| WHAT IS NEEDED |
Please retype the listing below exactly, from its opening line through the line where "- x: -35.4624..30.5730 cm" appears.

| SUPPLIED INFORMATION |
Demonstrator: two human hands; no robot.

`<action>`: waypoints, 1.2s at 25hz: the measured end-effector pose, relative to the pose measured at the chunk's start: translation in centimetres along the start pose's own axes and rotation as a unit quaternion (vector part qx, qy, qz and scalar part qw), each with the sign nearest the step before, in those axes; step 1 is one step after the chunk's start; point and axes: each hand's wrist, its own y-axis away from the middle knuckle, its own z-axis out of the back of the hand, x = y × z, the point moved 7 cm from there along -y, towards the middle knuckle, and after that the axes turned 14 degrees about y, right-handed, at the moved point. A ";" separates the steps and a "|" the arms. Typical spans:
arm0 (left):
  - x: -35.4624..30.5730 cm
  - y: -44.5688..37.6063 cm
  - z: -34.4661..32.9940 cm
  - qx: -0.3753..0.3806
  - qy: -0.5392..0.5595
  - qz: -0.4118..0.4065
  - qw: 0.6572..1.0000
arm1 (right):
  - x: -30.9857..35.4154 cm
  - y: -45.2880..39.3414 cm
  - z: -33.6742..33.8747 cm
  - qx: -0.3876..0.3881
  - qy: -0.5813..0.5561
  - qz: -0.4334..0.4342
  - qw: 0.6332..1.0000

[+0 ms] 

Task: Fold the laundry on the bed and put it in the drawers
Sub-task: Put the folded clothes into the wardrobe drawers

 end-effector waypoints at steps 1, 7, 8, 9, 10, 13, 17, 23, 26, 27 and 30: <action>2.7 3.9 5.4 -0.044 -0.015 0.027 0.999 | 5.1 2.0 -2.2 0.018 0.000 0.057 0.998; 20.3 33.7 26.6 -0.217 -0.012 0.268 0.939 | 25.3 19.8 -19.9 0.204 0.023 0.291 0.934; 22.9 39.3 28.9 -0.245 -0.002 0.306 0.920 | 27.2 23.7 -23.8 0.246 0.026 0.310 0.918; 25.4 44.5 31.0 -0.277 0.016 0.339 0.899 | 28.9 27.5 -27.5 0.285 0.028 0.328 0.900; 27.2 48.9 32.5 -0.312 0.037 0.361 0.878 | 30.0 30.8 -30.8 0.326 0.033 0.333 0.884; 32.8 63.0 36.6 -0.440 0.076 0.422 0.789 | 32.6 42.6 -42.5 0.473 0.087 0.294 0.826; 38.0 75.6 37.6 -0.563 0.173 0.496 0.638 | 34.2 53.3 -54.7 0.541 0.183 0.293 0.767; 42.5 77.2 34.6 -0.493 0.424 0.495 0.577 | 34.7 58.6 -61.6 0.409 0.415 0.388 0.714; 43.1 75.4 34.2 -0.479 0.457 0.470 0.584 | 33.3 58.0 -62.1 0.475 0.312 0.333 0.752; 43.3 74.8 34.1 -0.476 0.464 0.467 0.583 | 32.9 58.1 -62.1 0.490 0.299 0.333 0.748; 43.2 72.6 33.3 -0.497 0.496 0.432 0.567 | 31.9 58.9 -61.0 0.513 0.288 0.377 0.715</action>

| SOLUTION BELOW |
Demonstrator: two human hands; no robot.

`<action>`: waypoints, 1.2s at 25hz: the measured end-effector pose, relative to the pose measured at the chunk's start: translation in centimetres along the start pose's own axes and rotation as a unit quaternion (vector part qx, qy, qz and scalar part qw), each with the sign nearest the step before, in those axes; step 1 is one step after the chunk's start; point and axes: each hand's wrist, its own y-axis away from the middle knuckle, its own z-axis out of the back of the hand, x = y × z, the point moved 7 cm from there along -y, towards the middle knuckle, and after that the axes turned 14 degrees about y, right-handed, at the moved point. A ";" separates the steps and a "|" the arms. Typical spans:
arm0 (left):
  - x: -35.4624..30.5730 cm

Now the exercise is finished.